1

Suppose I have a string (varchar2) and I want to add a space wherever I have two consecutive a's. So for example: 'graanh' -> 'gra anh'.

OK, this is trivial to do, either with replace or regexp_replace. But both choke on three or more consecutive a's. For example:

SQL> select replace('aaaaa', 'aa', 'a a') from dual;

REPLACE
-------
a aa aa

SQL> select regexp_replace('aaaaa', 'aa', 'a a') from dual;

REGEXP_
-------
a aa aa

This is because the search for the "next" occurrence of the match pattern begins after the end of the "previous" one. Indeed, regexp_count('aaaaa', 'aa') returns 2, not 4.

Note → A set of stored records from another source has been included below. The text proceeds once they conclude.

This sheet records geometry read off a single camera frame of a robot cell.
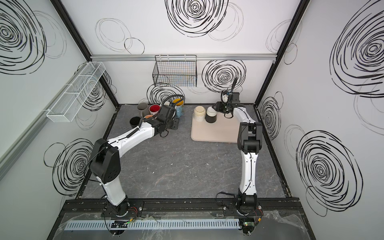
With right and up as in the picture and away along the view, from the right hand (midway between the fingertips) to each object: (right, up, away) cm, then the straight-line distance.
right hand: (213, 106), depth 105 cm
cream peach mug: (-46, -7, -3) cm, 47 cm away
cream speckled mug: (-10, -6, -1) cm, 11 cm away
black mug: (-53, -11, -8) cm, 55 cm away
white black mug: (-2, -7, -1) cm, 8 cm away
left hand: (-25, -10, -15) cm, 30 cm away
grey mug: (-50, -3, -1) cm, 50 cm away
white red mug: (-43, -2, +3) cm, 43 cm away
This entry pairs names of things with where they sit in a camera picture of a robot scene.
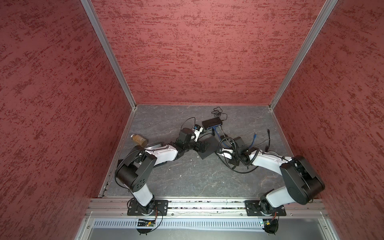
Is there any black calculator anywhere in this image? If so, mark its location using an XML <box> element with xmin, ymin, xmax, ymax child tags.
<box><xmin>146</xmin><ymin>142</ymin><xmax>165</xmax><ymax>149</ymax></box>

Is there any glass jar with brown contents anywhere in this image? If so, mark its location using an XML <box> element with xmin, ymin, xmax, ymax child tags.
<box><xmin>131</xmin><ymin>134</ymin><xmax>148</xmax><ymax>148</ymax></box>

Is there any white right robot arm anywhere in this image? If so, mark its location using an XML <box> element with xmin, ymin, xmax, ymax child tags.
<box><xmin>216</xmin><ymin>138</ymin><xmax>325</xmax><ymax>217</ymax></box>

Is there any black power adapter with cable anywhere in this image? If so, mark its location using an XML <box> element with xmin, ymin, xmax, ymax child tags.
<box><xmin>211</xmin><ymin>107</ymin><xmax>228</xmax><ymax>121</ymax></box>

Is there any blue ethernet cable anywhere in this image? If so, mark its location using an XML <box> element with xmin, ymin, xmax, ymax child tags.
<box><xmin>212</xmin><ymin>127</ymin><xmax>258</xmax><ymax>149</ymax></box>

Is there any black network switch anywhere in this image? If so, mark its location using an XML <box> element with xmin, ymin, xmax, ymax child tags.
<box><xmin>198</xmin><ymin>137</ymin><xmax>219</xmax><ymax>159</ymax></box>
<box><xmin>202</xmin><ymin>117</ymin><xmax>223</xmax><ymax>130</ymax></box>

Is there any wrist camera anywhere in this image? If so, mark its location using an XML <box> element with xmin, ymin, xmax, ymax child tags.
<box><xmin>218</xmin><ymin>148</ymin><xmax>234</xmax><ymax>160</ymax></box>
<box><xmin>193</xmin><ymin>124</ymin><xmax>204</xmax><ymax>142</ymax></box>

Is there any aluminium right corner post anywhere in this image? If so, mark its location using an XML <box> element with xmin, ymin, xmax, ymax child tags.
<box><xmin>269</xmin><ymin>0</ymin><xmax>338</xmax><ymax>112</ymax></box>

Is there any black ethernet cable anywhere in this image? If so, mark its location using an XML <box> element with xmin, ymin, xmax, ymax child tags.
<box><xmin>215</xmin><ymin>128</ymin><xmax>271</xmax><ymax>175</ymax></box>

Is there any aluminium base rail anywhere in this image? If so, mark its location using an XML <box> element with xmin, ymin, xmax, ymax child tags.
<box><xmin>86</xmin><ymin>197</ymin><xmax>330</xmax><ymax>219</ymax></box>

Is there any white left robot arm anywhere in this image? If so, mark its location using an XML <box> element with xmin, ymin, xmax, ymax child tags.
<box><xmin>114</xmin><ymin>125</ymin><xmax>210</xmax><ymax>216</ymax></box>

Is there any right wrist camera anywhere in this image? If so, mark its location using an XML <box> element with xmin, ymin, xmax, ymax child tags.
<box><xmin>218</xmin><ymin>148</ymin><xmax>234</xmax><ymax>160</ymax></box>

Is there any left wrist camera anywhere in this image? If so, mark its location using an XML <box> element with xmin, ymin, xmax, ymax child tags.
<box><xmin>193</xmin><ymin>124</ymin><xmax>204</xmax><ymax>142</ymax></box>

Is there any aluminium corner post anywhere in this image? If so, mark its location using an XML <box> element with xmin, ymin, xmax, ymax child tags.
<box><xmin>81</xmin><ymin>0</ymin><xmax>137</xmax><ymax>111</ymax></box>
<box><xmin>269</xmin><ymin>0</ymin><xmax>338</xmax><ymax>112</ymax></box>

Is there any aluminium left corner post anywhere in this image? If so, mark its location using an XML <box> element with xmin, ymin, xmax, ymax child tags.
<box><xmin>81</xmin><ymin>0</ymin><xmax>137</xmax><ymax>111</ymax></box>

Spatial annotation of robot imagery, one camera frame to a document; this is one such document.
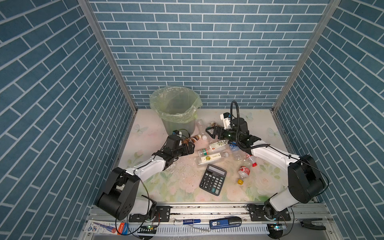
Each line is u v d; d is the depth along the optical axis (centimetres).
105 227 70
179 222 70
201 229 71
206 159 87
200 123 111
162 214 75
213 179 83
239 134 66
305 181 44
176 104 102
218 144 94
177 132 80
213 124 108
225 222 68
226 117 77
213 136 75
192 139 97
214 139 75
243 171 83
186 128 80
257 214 74
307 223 70
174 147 70
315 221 71
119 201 42
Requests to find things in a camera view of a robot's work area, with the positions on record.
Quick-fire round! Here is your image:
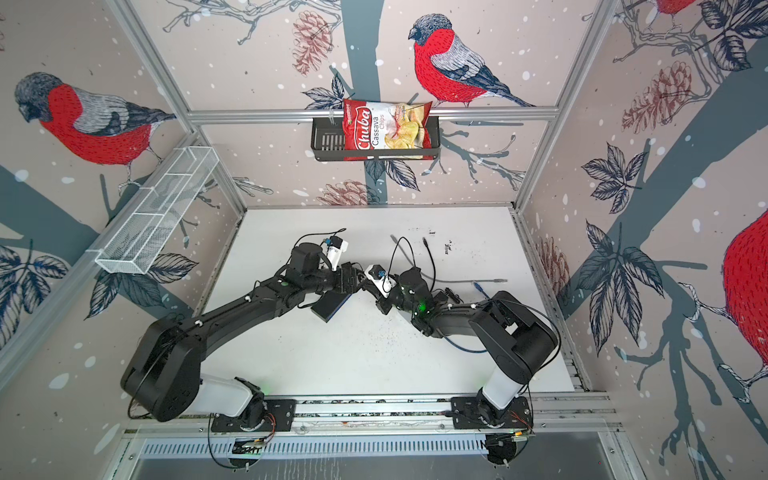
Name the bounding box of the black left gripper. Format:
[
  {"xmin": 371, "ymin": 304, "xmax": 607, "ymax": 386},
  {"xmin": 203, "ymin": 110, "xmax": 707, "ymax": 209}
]
[{"xmin": 303, "ymin": 264, "xmax": 372, "ymax": 295}]

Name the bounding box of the black power adapter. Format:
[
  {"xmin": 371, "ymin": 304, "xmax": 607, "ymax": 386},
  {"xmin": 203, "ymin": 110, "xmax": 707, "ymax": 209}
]
[{"xmin": 442, "ymin": 288, "xmax": 462, "ymax": 303}]

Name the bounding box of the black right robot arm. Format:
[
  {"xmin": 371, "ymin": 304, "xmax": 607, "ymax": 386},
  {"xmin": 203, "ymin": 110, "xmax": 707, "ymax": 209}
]
[{"xmin": 363, "ymin": 265, "xmax": 561, "ymax": 426}]

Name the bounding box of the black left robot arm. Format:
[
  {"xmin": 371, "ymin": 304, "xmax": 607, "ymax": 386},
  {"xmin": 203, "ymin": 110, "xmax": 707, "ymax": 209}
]
[{"xmin": 120, "ymin": 243, "xmax": 364, "ymax": 428}]

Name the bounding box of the red cassava chips bag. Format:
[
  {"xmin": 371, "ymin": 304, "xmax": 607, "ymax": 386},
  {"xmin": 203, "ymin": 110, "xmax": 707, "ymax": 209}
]
[{"xmin": 342, "ymin": 99, "xmax": 434, "ymax": 152}]

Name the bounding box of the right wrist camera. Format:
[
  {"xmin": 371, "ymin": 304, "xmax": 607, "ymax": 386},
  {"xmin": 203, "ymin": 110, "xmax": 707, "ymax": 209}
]
[{"xmin": 364, "ymin": 264, "xmax": 396, "ymax": 296}]

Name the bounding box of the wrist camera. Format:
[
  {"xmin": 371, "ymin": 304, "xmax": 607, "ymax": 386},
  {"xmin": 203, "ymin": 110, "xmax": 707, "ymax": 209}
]
[
  {"xmin": 325, "ymin": 235, "xmax": 348, "ymax": 270},
  {"xmin": 364, "ymin": 264, "xmax": 396, "ymax": 296}
]

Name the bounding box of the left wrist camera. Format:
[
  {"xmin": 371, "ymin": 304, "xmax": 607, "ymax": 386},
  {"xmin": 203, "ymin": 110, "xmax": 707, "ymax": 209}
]
[{"xmin": 325, "ymin": 235, "xmax": 348, "ymax": 270}]

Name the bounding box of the blue ethernet cable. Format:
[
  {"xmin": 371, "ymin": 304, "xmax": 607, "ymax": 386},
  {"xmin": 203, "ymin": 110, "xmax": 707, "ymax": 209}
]
[{"xmin": 443, "ymin": 281, "xmax": 493, "ymax": 355}]

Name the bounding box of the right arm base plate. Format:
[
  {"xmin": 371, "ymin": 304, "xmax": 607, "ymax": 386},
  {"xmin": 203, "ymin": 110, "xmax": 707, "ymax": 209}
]
[{"xmin": 448, "ymin": 395, "xmax": 533, "ymax": 430}]

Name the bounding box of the black wall basket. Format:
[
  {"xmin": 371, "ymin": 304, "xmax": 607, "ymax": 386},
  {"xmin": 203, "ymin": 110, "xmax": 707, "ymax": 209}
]
[{"xmin": 310, "ymin": 117, "xmax": 441, "ymax": 162}]

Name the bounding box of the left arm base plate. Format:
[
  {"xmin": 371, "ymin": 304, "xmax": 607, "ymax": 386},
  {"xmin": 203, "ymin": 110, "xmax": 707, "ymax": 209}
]
[{"xmin": 211, "ymin": 399, "xmax": 297, "ymax": 434}]

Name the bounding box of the white wire mesh shelf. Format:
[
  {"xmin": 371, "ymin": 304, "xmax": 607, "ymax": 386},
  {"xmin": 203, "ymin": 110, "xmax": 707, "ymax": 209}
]
[{"xmin": 95, "ymin": 146, "xmax": 219, "ymax": 274}]

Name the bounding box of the aluminium mounting rail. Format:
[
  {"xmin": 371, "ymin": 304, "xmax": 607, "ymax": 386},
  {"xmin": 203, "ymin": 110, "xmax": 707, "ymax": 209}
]
[{"xmin": 122, "ymin": 392, "xmax": 619, "ymax": 438}]

The desired result is 'aaaaa' -> 'a a a a a'.

The problem, really, is that I don't want to replace the pattern 'aa'. What I do want to replace is the empty string BETWEEN a's on both sides of the empty string. So the description would be something like: Find all occurrences of an empty string with a's on both sides of it, and replace that empty string with a space.

Can this be done with string or regexp functions? Please do not offer solutions with recursive queries, or (the horror!) PL/SQL procedures; I know they can be done, but I am interested in whether there is a "natural" solution, a tool that exists precisely for this question, that I am missing.

Worst case, replace(replace('aaaaa', 'aa', 'a a'), 'aa', 'a a') will do the trick. Is this the best case as well?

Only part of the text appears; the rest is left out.